---------- DATA BELOW ----------
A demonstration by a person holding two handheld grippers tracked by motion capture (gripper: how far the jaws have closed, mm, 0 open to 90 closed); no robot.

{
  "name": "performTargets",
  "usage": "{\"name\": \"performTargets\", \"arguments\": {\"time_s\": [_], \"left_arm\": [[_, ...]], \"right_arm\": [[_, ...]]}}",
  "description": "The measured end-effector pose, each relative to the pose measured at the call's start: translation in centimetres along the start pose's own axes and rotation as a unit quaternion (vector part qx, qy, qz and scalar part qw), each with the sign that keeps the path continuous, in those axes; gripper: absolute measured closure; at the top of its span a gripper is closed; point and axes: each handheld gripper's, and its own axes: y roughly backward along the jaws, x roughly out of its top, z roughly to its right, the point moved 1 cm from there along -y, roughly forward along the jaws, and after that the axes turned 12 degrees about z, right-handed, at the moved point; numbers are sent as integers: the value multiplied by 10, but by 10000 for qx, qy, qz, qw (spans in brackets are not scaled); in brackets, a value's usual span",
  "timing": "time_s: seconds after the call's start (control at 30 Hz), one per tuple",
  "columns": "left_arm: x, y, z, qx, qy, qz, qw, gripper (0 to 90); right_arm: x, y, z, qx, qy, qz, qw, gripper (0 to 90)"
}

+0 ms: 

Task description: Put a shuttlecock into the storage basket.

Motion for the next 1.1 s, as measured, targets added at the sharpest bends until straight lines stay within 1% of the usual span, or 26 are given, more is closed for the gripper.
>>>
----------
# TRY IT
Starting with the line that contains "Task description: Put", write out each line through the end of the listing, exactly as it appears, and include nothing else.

# SOLUTION TO THE EXERCISE
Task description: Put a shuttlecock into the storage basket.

Motion for the next 1.1 s, as measured, targets added at the sharpest bends until straight lines stay within 1% of the usual span, or 26 are given, more is closed for the gripper.
>>>

This output is complete.